The AC was not a high-tech machine. Far from it. A non-inverter window AC, it looked more conventional than the one it was meant to replace. But, unfortunately for me, it was one of those “special” models whose “activation,” demanded what the manufacturing company, Voltas, called “unlocking.” What followed was a comedy of errors in three scenes.
In Scene One, my electrician, who never tires of telling me and my wife that he is a world-class electrician, plumber and carpenter all rolled into one, spent about an hour removing the old AC, doing a bit of carpentry for the frame, fixing the new cabinet, and placing the new AC unit into it, lecturing me all the time about the significance of each piece of work. Pausing for some time to view and admire his own accomplishment, he now set about the task of weatherproofing and insulation. When the demonstration-cum-lecture was over, he strutted peacock-like from one side of the machine to the other, and announced with something of the air of Molvolio that everything was perfect. Then he turned the MCB on and pressed the power button on the remote.

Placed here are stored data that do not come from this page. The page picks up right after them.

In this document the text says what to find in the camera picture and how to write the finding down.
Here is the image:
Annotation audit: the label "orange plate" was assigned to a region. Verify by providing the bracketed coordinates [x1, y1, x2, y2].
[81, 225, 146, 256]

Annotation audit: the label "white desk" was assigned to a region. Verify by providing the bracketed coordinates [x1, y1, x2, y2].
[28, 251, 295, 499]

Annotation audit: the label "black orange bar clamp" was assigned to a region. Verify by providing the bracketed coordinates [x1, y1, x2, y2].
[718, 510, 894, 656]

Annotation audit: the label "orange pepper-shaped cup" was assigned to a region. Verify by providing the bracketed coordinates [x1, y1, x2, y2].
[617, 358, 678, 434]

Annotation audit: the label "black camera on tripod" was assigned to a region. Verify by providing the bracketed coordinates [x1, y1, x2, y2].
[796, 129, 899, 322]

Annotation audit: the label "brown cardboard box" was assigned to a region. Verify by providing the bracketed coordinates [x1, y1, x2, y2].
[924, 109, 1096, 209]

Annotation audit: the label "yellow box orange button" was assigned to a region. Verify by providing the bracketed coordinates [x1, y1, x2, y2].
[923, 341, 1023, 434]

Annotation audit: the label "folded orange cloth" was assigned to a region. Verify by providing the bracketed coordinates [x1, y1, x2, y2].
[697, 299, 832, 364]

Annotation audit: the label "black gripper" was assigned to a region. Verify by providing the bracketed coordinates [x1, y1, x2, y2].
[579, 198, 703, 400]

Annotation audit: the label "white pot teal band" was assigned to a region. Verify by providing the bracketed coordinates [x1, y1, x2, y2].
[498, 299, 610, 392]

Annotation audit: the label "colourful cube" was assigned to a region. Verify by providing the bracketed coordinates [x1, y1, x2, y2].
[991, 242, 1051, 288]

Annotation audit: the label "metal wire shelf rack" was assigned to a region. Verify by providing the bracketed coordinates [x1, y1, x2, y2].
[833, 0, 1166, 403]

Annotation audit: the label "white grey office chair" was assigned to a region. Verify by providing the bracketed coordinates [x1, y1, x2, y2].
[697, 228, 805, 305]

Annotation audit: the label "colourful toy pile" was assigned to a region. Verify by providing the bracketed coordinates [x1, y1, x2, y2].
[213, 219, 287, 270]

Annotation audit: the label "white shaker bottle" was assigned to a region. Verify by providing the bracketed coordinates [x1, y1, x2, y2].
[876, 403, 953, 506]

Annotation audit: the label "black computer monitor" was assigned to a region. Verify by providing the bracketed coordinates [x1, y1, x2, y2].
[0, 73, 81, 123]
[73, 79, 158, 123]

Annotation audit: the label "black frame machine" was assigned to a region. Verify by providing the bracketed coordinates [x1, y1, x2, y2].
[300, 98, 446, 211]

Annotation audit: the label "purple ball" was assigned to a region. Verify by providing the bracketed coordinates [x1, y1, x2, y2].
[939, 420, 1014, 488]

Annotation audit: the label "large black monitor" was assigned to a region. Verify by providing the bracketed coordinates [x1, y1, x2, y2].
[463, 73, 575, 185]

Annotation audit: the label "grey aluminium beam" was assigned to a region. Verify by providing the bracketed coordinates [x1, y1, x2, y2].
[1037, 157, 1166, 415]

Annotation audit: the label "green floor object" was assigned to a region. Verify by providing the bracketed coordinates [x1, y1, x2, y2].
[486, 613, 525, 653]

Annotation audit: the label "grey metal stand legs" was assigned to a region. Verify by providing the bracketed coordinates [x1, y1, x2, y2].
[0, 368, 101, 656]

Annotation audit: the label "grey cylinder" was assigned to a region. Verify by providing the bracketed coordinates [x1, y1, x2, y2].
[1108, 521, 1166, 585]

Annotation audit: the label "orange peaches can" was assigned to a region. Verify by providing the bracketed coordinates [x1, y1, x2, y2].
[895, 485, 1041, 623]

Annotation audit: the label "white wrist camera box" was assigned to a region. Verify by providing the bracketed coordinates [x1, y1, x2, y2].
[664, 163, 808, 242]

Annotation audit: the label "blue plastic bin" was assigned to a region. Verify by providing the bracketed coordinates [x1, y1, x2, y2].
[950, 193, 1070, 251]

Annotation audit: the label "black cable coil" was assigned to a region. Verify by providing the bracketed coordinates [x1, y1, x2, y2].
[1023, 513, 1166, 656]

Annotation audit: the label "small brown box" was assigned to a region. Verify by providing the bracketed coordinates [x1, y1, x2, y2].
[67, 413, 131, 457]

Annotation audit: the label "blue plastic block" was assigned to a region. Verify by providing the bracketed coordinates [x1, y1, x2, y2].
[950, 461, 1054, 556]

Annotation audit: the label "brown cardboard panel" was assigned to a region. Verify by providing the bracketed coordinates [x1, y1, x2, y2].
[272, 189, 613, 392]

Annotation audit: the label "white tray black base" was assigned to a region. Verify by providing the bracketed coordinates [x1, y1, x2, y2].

Nothing happened. There was no response from the AC.
It was a classic bedroom farce: plenty of flirting and foreplay with no fulfilment. I heard a slight snort now and looked back. Shanthi was doubled over with silent laughter. She gestured me to follow her, and we quietly moved out of the bedroom. When we reached the living room, she burst out laughing like a free-flowing drain and said, ‘It serves him right for making a drama out of nothing. God, how he strutted and bragged like Chaunticleer!’ I rebuked her, ‘Why are you gloating at his failure? The AC is ours after all.’
When, a minute later, we went back to the scene of no action, the electrician looked completely spent. There was no need to ask him whether I could call a Voltas technician.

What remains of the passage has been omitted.